*** Opening MATERIALS PROVIDED ***
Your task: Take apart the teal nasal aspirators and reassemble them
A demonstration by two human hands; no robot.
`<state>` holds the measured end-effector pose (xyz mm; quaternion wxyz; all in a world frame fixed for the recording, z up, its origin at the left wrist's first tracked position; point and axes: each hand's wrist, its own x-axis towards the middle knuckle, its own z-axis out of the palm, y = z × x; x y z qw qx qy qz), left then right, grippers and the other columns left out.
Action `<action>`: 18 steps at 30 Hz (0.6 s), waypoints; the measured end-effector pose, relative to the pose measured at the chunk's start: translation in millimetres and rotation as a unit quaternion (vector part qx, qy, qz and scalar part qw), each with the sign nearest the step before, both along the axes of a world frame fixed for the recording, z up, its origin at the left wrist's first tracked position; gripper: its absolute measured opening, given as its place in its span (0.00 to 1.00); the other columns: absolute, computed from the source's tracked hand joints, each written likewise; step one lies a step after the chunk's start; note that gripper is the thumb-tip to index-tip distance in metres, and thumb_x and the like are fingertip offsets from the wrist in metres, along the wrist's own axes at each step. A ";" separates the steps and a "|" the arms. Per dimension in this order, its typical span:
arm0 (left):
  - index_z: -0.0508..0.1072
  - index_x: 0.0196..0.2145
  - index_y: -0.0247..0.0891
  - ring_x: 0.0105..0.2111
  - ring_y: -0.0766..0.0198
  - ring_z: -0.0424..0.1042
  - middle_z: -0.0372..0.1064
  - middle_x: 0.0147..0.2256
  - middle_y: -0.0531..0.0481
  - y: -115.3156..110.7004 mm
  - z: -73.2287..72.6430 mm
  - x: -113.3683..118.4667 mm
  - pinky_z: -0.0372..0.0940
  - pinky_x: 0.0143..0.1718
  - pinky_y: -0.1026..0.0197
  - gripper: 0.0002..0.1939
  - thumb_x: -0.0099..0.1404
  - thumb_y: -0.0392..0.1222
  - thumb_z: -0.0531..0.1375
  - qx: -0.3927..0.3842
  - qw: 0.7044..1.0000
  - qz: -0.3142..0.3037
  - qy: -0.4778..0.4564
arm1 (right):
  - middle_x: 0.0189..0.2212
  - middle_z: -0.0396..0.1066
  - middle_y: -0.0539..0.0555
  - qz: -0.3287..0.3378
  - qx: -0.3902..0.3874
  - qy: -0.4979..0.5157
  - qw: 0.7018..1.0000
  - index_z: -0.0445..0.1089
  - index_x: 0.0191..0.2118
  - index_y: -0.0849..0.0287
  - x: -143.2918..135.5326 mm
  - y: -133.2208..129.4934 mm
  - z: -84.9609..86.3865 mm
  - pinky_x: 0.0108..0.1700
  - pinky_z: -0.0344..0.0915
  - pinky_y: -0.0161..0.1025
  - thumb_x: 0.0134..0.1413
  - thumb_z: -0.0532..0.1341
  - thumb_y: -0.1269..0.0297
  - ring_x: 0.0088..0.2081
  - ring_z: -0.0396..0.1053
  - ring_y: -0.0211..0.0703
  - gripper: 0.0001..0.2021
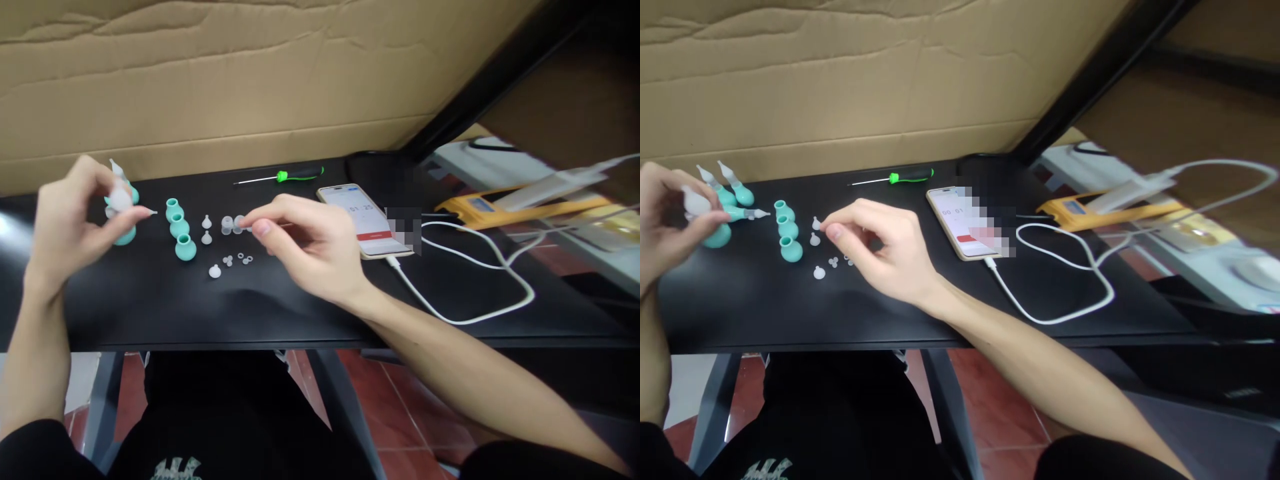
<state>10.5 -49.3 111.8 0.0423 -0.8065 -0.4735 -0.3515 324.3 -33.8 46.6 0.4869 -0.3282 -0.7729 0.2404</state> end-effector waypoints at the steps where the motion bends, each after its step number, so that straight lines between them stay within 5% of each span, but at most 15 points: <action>1: 0.72 0.42 0.48 0.37 0.62 0.77 0.77 0.39 0.54 -1.5 -4.4 6.3 0.76 0.42 0.53 0.19 0.73 0.65 0.66 0.029 0.999 -0.003 0.037 | 0.33 0.79 0.53 0.033 -0.013 0.009 0.999 0.80 0.42 0.54 -0.1 -0.2 -0.4 0.29 0.67 0.38 0.74 0.61 0.52 0.27 0.69 0.38 0.15; 5: 0.75 0.42 0.48 0.37 0.59 0.78 0.74 0.37 0.53 -1.4 -23.4 35.3 0.75 0.43 0.52 0.16 0.77 0.63 0.62 0.089 0.985 -0.065 0.130 | 0.35 0.80 0.52 0.146 -0.070 0.002 0.987 0.78 0.49 0.56 -5.3 1.2 -6.8 0.33 0.71 0.34 0.73 0.63 0.49 0.32 0.75 0.38 0.15; 10: 0.76 0.36 0.45 0.31 0.62 0.77 0.68 0.31 0.54 -2.0 -36.8 63.8 0.76 0.41 0.52 0.12 0.76 0.51 0.60 -0.043 0.980 -0.104 0.163 | 0.29 0.76 0.50 0.166 -0.019 -0.041 0.985 0.75 0.39 0.56 -13.7 1.8 -17.1 0.35 0.70 0.36 0.73 0.63 0.46 0.29 0.71 0.38 0.18; 14: 0.75 0.34 0.47 0.24 0.65 0.72 0.68 0.28 0.55 -8.2 -44.2 66.5 0.71 0.29 0.58 0.14 0.77 0.52 0.60 -0.052 0.976 -0.134 0.162 | 0.26 0.72 0.49 0.181 0.011 -0.038 0.983 0.74 0.34 0.56 -11.6 0.6 -17.3 0.32 0.66 0.35 0.76 0.60 0.52 0.27 0.67 0.37 0.18; 18: 0.77 0.37 0.52 0.22 0.65 0.70 0.69 0.27 0.56 -13.3 -53.3 60.6 0.71 0.27 0.57 0.09 0.77 0.53 0.62 0.012 0.977 -0.169 0.127 | 0.27 0.75 0.49 0.279 -0.060 0.048 0.957 0.77 0.38 0.58 -7.3 2.0 -15.7 0.28 0.66 0.33 0.76 0.61 0.55 0.24 0.68 0.34 0.15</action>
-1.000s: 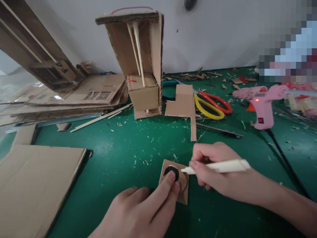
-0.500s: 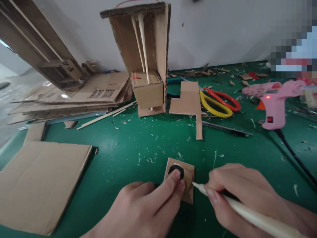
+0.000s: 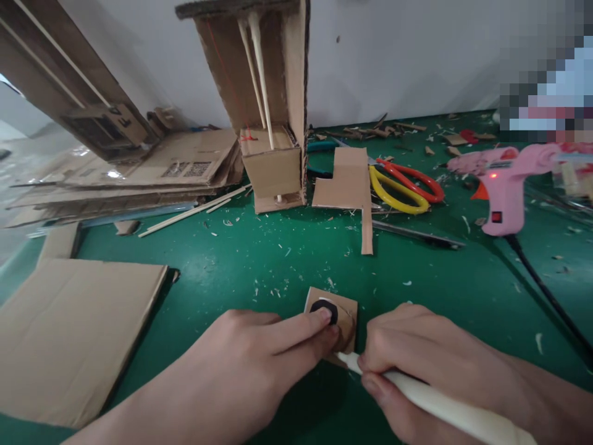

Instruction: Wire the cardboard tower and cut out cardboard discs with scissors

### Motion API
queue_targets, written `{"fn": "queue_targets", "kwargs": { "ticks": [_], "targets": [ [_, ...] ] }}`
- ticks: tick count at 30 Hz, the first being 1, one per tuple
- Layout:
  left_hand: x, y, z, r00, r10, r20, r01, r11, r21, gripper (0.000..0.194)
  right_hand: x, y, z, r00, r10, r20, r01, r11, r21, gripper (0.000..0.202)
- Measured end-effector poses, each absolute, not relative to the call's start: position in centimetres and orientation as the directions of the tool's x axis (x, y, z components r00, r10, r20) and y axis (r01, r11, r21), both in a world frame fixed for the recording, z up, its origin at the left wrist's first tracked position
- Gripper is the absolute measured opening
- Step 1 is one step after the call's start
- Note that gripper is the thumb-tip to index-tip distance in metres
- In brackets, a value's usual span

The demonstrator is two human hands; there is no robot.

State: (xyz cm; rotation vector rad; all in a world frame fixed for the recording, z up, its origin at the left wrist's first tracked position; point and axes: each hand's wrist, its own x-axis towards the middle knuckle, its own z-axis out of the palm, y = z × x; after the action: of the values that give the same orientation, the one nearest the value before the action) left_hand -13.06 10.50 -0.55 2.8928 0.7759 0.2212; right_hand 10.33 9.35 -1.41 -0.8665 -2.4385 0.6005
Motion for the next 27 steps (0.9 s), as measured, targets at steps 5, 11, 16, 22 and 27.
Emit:
{"fn": "queue_targets", "kwargs": {
  "ticks": [5,11,16,22,27],
  "targets": [
    [-13.3,11.1,-0.3,0.887,0.458,0.064,0.442,-0.88,0.174,0.049,10.1,9.2,-1.9,-0.736,0.611,0.29,0.434,0.756,-0.489,0.015],
    [-13.5,11.1,0.2,0.879,0.475,0.034,0.468,-0.875,0.127,0.053,11.3,9.1,-1.7,-0.566,0.72,0.401,0.519,0.689,-0.506,0.017],
    [-12.9,10.1,1.2,0.893,0.45,0.01,0.45,-0.892,-0.04,0.049,12.0,9.6,-0.5,-0.389,0.889,0.243,0.541,0.434,-0.72,0.019],
    [-10.3,7.5,1.4,0.879,0.477,0.004,0.46,-0.846,-0.27,0.042,11.2,11.3,1.5,-0.422,0.901,-0.099,0.566,0.176,-0.806,0.017],
    [-8.6,6.6,0.9,0.874,0.486,0.016,0.465,-0.827,-0.315,0.043,8.7,13.3,2.1,-0.427,0.871,-0.242,0.506,0.009,-0.862,0.033]
  ]
}}
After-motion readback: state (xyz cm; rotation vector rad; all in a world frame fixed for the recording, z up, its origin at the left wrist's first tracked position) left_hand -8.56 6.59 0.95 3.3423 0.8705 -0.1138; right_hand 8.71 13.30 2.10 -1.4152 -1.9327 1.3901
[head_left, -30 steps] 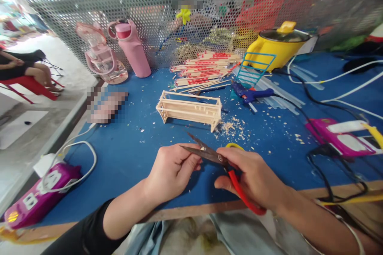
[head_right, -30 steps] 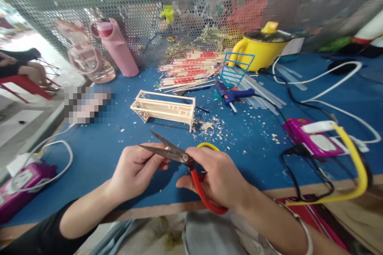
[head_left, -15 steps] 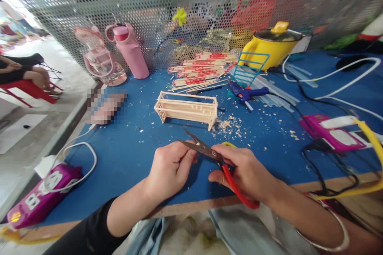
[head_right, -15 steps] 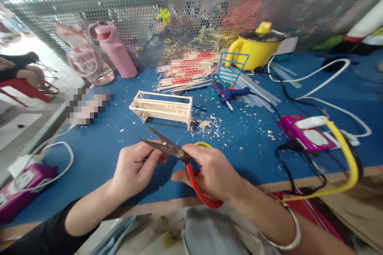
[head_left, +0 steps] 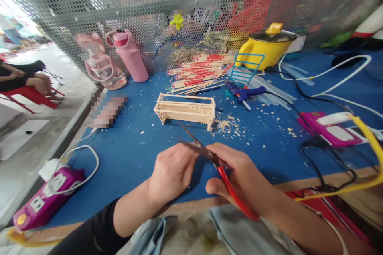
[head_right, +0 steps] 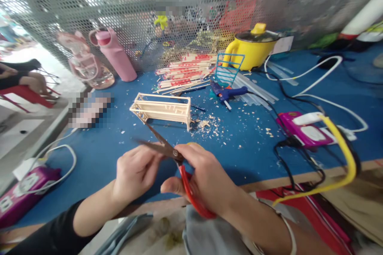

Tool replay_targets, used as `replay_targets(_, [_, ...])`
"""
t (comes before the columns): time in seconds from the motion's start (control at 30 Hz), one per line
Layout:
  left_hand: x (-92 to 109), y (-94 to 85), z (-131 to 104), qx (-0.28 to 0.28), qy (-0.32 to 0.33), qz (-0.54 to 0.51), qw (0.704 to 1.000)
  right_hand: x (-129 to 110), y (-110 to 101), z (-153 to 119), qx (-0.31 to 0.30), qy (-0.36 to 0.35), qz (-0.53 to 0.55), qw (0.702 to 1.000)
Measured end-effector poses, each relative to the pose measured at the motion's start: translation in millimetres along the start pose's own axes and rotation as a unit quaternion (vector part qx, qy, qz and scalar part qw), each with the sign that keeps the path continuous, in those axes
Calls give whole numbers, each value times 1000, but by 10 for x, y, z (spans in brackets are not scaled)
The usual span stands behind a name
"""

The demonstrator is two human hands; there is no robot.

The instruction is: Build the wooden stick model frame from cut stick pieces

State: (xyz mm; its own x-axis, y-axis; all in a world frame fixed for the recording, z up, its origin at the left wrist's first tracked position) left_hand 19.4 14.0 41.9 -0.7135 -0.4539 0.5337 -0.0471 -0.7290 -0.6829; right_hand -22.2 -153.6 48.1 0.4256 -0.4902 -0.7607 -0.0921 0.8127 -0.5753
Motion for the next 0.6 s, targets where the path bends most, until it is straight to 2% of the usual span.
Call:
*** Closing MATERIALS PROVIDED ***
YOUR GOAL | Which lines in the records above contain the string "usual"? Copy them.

EXPECTED ANSWER |
- In brackets, a value's usual span
The usual span stands behind a name
Motion for the next 0.6 s, targets where the path bends most, until it is straight to 2% of the usual span.

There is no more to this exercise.